Required work: Your response needs to be the data below, retyped exactly.

────────────────────

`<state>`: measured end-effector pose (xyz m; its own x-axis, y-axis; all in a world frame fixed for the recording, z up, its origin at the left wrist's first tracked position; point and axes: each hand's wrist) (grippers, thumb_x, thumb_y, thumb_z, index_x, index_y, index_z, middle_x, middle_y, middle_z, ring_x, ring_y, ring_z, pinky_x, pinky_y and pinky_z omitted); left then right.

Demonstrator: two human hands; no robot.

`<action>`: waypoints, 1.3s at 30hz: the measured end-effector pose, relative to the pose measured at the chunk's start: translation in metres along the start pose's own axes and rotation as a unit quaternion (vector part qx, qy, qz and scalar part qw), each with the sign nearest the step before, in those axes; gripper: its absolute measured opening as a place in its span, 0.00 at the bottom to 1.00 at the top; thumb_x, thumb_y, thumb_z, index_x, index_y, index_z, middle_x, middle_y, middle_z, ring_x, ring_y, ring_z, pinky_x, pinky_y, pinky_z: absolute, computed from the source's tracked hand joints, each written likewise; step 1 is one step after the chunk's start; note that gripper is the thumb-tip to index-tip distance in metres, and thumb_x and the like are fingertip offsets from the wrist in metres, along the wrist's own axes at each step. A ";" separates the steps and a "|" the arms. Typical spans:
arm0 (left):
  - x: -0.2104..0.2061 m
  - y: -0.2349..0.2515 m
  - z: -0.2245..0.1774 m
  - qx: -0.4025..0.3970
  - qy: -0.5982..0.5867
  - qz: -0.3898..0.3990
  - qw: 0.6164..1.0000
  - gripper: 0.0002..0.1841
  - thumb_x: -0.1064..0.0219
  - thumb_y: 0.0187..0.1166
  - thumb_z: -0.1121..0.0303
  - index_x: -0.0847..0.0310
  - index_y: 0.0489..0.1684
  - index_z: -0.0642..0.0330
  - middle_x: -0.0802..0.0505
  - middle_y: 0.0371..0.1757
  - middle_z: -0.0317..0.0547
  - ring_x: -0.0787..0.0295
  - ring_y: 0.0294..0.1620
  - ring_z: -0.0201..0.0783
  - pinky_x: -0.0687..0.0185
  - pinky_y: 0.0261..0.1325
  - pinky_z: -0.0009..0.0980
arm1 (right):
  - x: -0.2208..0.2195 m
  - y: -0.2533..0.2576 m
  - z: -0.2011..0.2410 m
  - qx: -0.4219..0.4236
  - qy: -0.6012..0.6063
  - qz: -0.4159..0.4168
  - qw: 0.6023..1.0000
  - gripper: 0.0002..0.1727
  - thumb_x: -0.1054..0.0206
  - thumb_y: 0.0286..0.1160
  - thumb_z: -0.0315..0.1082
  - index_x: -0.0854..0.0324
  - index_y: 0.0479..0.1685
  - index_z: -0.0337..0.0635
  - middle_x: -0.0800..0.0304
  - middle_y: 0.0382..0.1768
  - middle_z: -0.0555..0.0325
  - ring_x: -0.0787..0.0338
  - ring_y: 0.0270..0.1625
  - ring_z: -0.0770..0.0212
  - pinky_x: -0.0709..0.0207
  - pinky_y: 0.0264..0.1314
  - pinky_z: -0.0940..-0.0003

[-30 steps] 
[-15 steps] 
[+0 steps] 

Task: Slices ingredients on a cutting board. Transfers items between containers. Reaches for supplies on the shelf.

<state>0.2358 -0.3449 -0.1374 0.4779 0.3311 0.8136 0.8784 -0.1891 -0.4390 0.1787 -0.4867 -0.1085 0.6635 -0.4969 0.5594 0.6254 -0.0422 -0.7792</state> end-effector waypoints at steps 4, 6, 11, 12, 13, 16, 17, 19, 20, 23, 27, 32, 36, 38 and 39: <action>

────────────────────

Output:
`<state>`: measured end-effector pose (xyz m; its own x-axis, y-axis; all in a world frame fixed for the recording, z up, its origin at the left wrist's first tracked position; point and axes: each hand's wrist) (grippers, thumb_x, thumb_y, thumb_z, index_x, index_y, index_z, middle_x, middle_y, middle_z, ring_x, ring_y, ring_z, pinky_x, pinky_y and pinky_z omitted); left then right.

Demonstrator: two human hands; no robot.

`<action>`: waypoints, 1.3s at 30hz: the measured end-effector pose, relative to the pose measured at the chunk's start: translation in metres along the start pose's own axes and rotation as a unit quaternion (vector part qx, qy, qz and scalar part qw), each with the sign nearest the step before, in those axes; gripper: its absolute measured opening as a place in its span, 0.00 at the bottom to 1.00 at the top; thumb_x, thumb_y, thumb_z, index_x, index_y, index_z, middle_x, middle_y, middle_z, ring_x, ring_y, ring_z, pinky_x, pinky_y, pinky_z: absolute, computed from the source's tracked hand joints, each written likewise; step 1 is one step after the chunk's start; note that gripper is the thumb-tip to index-tip distance in metres, and thumb_x and the like are fingertip offsets from the wrist in metres, along the wrist's own axes at each step. A ";" separates the steps and a "|" the arms. Typical spans:
arm0 (left):
  - x: -0.2104..0.2061 m
  - y: -0.2349..0.2515 m
  - z: -0.2245..0.1774 m
  - qx: -0.4025..0.3970
  - qy: -0.5982..0.5867
  - qz: -0.3898..0.3990
  - qw: 0.6164..1.0000
  - gripper: 0.0002..0.1841
  - thumb_x: -0.1064..0.0219
  - thumb_y: 0.0187..0.1166
  - thumb_z: -0.1121..0.0303
  - index_x: -0.0847..0.0310
  - index_y: 0.0489..0.1684
  - index_z: -0.0642..0.0330
  - middle_x: -0.0802..0.0505
  - middle_y: 0.0371..0.1757
  - middle_z: -0.0317..0.0547
  - ring_x: -0.0787..0.0295
  - ring_y: 0.0294..0.1620
  - ring_z: -0.0201..0.0783
  - pinky_x: -0.0687..0.0185
  - pinky_y: 0.0261..0.1325
  - pinky_z: -0.0009..0.0980
arm1 (right):
  - x: -0.2208..0.2195 m
  - y: -0.2533..0.2576 m
  - z: -0.2011..0.2410 m
  - qx: -0.4219..0.4236
  - qy: -0.6012..0.6063
  - qz: -0.4159..0.4168
  - qw: 0.6023..1.0000
  - gripper: 0.0002..0.1727
  - thumb_x: -0.1054..0.0206
  - thumb_y: 0.0286..0.1160
  - thumb_z: -0.0315..0.1082
  - index_x: -0.0854..0.0324
  - index_y: 0.0479..0.1685
  - index_z: -0.0337..0.0635
  - middle_x: -0.0800..0.0304
  - middle_y: 0.0382..0.1768
  - middle_z: -0.0555..0.0325
  - ring_x: -0.0787..0.0338
  - ring_y: 0.0270..0.1625
  - ring_z: -0.0770..0.0212
  - pinky_x: -0.0709..0.0207
  - pinky_y: 0.0264..0.1314
  - pinky_z: -0.0940..-0.0003

[-30 steps] 
[-15 steps] 
[+0 steps] 

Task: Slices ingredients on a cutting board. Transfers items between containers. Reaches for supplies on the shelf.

<state>0.2358 -0.3449 -0.1374 0.4779 0.3311 0.8136 0.8784 -0.1891 -0.4390 0.1787 -0.4867 -0.1085 0.6635 -0.4969 0.5594 0.6254 -0.0422 -0.7792</state> end-effector waypoints at steps 4, 6, 11, 12, 13, 16, 17, 19, 20, 23, 27, 32, 36, 38 and 39: <action>

The output is complete.